That woman has a lot of potential, no doubt about it. I just wonder if she will get bored getting all this so young. Didn't do Charlie a lot of good ultimately. She would be better in Edinburgh where her obvious talent could be recognised with office.
I expect she will be there by 2021. Hopefully because it's the only choice available
The media were so blinded by her age they never noticed the most telling part about it. She graduated from a four year Honours Degree at 20 - two years ahead of the curve. Not sure how she's managed that, didn't know you could skip ahead years at UK schools or that you could skip a year of your degree off the back of just Highers, has to have done at least one of those.
I graduated with an honours degree at 20 after 4 years. Left school at 16 after my Highers. Proves you don't need to be clever to do that.
New Greek poll (source: Guardian blog quoting Kapa Research) shows people evenly divided over who was to blame for the "tough measures" - 48% say Europe, 44% say Greeks. A huge majority wants to approve the deal (70-25) but almost as many want Tsipras to lead any coalition (68-22). The anecdotal reports that people are gritting their teeth and accepting it seem to be correct, and Tsipras for all his faults is seen to be someone who fights Greece's corner even when he's overwhelmed in the end. In the circumstances, quite mature responses - if Britain was being knocked around by Europe in that way, would we be as level-headed?

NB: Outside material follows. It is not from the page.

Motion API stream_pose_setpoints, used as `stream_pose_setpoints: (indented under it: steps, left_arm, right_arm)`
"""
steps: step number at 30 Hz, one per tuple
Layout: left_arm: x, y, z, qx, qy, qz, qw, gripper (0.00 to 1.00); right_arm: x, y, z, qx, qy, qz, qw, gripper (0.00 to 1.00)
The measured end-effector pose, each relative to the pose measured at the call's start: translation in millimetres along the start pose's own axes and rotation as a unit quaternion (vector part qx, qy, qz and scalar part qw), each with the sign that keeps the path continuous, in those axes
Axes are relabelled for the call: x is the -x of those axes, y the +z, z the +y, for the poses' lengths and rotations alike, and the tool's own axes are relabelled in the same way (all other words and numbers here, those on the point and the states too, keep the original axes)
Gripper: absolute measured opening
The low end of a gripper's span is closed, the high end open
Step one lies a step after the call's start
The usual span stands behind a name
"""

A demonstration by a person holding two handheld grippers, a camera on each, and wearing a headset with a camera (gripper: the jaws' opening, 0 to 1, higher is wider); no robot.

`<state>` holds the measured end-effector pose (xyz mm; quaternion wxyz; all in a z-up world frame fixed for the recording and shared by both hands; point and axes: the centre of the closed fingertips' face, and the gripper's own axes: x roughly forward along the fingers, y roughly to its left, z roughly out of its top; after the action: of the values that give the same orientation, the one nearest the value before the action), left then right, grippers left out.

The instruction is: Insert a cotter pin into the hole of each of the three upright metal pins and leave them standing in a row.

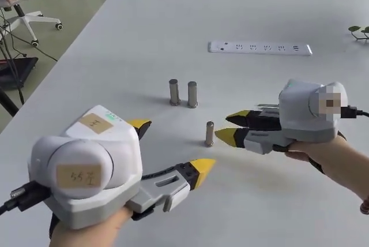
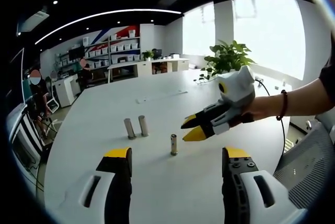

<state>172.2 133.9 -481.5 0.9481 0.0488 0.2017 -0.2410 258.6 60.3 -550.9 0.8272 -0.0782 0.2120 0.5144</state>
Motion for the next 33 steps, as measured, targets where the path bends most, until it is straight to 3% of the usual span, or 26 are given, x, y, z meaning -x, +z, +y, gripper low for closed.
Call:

It is not level headed. It is idiotically naive. The Greeks still seem to believe that by staying in the Euro things must get better. And this despite all the evidence that they will not.
The deal has condemned Greece to decades more hardship with no end in sight as long as the EU refuses to accept a massive right down of the debt.

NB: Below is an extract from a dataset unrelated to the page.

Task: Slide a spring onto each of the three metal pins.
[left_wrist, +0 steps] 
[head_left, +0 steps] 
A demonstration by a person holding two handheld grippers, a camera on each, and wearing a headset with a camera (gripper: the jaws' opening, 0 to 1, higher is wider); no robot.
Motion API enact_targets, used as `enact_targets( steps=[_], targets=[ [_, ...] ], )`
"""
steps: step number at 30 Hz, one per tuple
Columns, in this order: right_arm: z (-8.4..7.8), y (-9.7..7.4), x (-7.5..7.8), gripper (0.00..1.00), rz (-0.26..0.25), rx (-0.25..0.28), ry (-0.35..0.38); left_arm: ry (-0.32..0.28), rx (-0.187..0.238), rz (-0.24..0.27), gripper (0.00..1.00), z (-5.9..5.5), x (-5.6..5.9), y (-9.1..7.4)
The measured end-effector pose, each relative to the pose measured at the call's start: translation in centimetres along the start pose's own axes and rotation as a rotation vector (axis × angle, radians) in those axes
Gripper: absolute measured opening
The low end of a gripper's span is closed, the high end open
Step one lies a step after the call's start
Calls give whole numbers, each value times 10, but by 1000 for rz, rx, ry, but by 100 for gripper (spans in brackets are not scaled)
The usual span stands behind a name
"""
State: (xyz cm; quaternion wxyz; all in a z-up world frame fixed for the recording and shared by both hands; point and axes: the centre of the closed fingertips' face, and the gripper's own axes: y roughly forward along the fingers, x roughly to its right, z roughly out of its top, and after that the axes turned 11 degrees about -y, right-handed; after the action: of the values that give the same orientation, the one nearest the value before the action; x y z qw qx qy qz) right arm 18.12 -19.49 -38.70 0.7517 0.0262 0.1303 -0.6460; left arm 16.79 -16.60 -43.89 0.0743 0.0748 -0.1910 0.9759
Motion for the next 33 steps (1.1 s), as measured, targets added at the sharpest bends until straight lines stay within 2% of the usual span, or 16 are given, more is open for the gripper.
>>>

To use a Big Bang description, the Greeks are "attached to another object by an inclined plane, wrapped helically around an axis"
"Ofsted chief Sir Michael Wilshaw has warned of "potentially high numbers of pupils" disappearing from school registers in Birmingham and Tower Hamlets in east London.

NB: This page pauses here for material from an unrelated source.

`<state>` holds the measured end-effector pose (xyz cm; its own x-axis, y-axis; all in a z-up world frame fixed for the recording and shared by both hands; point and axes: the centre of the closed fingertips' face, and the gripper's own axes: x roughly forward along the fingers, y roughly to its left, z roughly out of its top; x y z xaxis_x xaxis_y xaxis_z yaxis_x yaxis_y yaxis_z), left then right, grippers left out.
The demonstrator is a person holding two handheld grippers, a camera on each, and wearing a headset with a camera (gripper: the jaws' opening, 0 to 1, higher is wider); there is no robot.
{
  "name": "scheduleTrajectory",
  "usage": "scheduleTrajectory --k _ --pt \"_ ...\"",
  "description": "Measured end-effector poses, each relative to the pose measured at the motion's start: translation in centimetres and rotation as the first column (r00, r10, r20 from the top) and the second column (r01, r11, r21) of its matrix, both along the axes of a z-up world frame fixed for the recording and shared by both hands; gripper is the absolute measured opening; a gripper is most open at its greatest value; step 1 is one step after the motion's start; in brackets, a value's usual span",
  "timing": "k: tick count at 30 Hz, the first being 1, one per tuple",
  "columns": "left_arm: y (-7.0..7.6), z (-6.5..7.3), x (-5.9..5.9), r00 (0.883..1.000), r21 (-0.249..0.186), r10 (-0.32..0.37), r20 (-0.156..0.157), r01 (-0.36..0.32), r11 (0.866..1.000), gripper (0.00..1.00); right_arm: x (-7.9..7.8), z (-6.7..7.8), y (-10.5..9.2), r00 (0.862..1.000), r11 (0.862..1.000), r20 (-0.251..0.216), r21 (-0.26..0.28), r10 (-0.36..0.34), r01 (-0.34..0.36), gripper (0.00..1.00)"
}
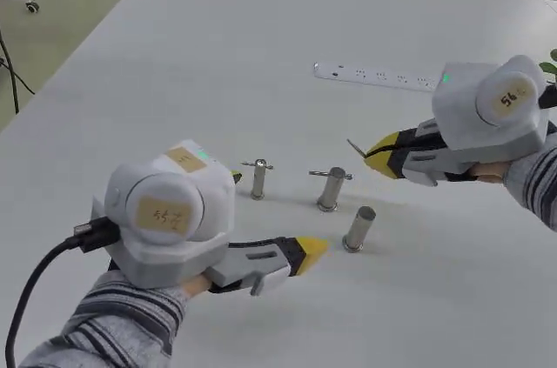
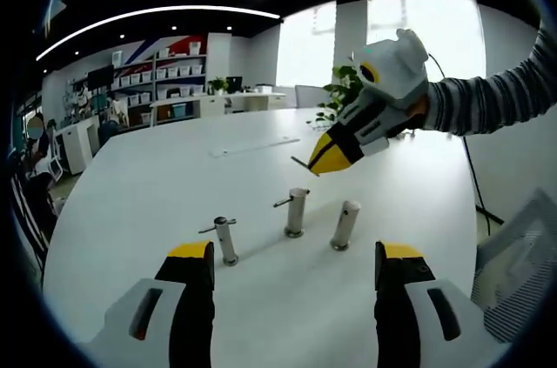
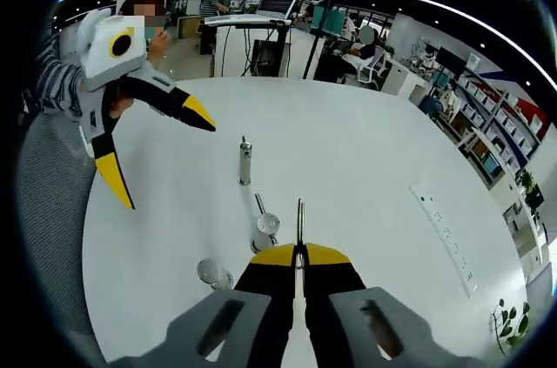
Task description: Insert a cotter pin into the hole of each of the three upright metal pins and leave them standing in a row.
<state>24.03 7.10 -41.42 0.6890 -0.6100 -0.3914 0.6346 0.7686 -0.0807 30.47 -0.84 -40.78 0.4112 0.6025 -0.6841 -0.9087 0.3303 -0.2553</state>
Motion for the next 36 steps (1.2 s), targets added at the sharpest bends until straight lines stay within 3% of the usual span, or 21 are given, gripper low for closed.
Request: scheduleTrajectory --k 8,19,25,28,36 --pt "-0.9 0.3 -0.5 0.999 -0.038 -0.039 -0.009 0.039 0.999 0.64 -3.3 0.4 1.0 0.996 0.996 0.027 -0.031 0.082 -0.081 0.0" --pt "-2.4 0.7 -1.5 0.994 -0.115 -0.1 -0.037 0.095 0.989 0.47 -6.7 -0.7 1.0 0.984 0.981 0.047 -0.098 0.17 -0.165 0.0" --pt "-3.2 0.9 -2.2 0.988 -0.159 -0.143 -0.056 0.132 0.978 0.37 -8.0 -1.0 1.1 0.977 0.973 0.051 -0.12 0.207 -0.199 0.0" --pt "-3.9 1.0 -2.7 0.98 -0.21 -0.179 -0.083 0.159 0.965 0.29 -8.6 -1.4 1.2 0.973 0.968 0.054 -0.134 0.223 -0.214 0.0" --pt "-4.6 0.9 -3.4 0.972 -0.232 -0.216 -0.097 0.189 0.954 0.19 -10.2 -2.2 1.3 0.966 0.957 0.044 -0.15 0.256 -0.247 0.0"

Sir Michael said this "serious safeguarding issue" emerged as inspectors made follow-up visits after the so-called Trojan Horse inquiries.
The chief inspector said it was unclear where some pupils had gone next.
The Department for Education said it would take "immediate steps"."
Well good for her, although that ICM suggests at Westminster at least Labour doing a tad better in Scotland, but the average Scot is more rightwing on welfare than both Labour and the SNP may like to admit, even if a little left on the issue than rUK
Your delusional straw clutching is providing great humour. Please don't stop posting.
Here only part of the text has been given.